The state House voted 113-90 Tuesday night in favor of a resolution that would end Gov. Tom Wolf’s COVID-19 emergency declaration immediately.
The move came after lawmakers amended a resolution that would have extended a small portion of the emergency order until October. The resolution, House Resolution 106 now goes to the Senate. All Republicans in the state House supported the move to end the emergency declaration and no Democrats sided with them.
The move comes three weeks after voters approved two constitutional amendments — one limiting emergency declarations to 21 days and another that would give the General Assembly the authority by a concurrent resolution that passes both chambers.
The 21-day period for Wolf’s current emergency declaration was due to expire on Tuesday but the governor’s office has maintained that the constitutional amendments don’t take effect until the primary results are officially certified, a process that isn’t expected to be completed until Friday at the earliest, said Lyndsay Kensinger, a Wolf spokeswoman. The governor’s office didn’t immediately respond to the vote Tuesday night.
The move to end the emergency declaration also comes more than a week after Wolf lifted all of the state’s mitigation orders with the exception of the mask mandate for unvaccinated adults. The governor’s office has maintained that the mask mandate would remain in place even without a disaster declaration under orders issued by the secretary of health. Acting Secretary of Health Alison Beam has announced that the state’s mask mandate is scheduled to be lifted by June 28 or when 70 percent of the adult population is vaccinated. Through Tuesday, 55.9 percent of Pennsylvanians age 18 and older are fully vaccinated while 72.3 percent have received their first dose.
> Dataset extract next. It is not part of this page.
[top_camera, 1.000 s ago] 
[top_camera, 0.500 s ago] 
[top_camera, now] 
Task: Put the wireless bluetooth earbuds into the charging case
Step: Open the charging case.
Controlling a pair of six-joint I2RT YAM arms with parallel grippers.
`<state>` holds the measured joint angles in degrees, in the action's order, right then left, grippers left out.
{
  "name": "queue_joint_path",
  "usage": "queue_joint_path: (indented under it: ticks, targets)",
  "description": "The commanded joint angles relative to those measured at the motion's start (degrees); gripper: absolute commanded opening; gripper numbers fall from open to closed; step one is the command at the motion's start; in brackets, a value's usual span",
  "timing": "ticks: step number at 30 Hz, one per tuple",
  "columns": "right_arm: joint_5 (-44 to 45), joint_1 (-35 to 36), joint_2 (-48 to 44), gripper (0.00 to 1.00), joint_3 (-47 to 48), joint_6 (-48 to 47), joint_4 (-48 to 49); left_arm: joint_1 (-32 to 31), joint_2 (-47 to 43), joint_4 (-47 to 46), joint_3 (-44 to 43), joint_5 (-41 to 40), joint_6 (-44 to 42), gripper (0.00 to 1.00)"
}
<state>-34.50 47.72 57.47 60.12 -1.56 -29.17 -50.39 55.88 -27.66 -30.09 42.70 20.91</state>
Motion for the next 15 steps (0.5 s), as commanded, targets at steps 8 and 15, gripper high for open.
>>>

“Thankfully, we’ve seen ourselves through this pandemic,” said House Speaker Bryan Cutler, R-Lancaster County, after the vote, noting that the state’s hospitals are not being overrun by COVID patients, schools have been able to resume in-person instruction and COVID vaccine is widely available.
"It’s over,” he said.
House Majority Leader Kerry Benninghoff, R-Centre County, said the vote on the ballot questions in the May primary made it clear that the public wanted lawmakers to end the disaster declaration.
“Their message was loud and clear. We heard that,” he said.
Cutler said as lawmakers work on the budget in June, they will work with the Wolf administration to identify which moves made during the disaster declaration should be kept in place and restore those measures which are deemed necessary.
While the House has sent the Senate HR 106, the Senate was already poised to act on a COVID bill on Wednesday.
The Senate on Tuesday amended Senate Bill 618 — which would bar local, county, state offices, as well as public schools and publicly-funded universities from requiring people to prove they’ve been vaccinated — by adding language that would bar the Department of Health from using health orders to implement mask mandates or restrict travel.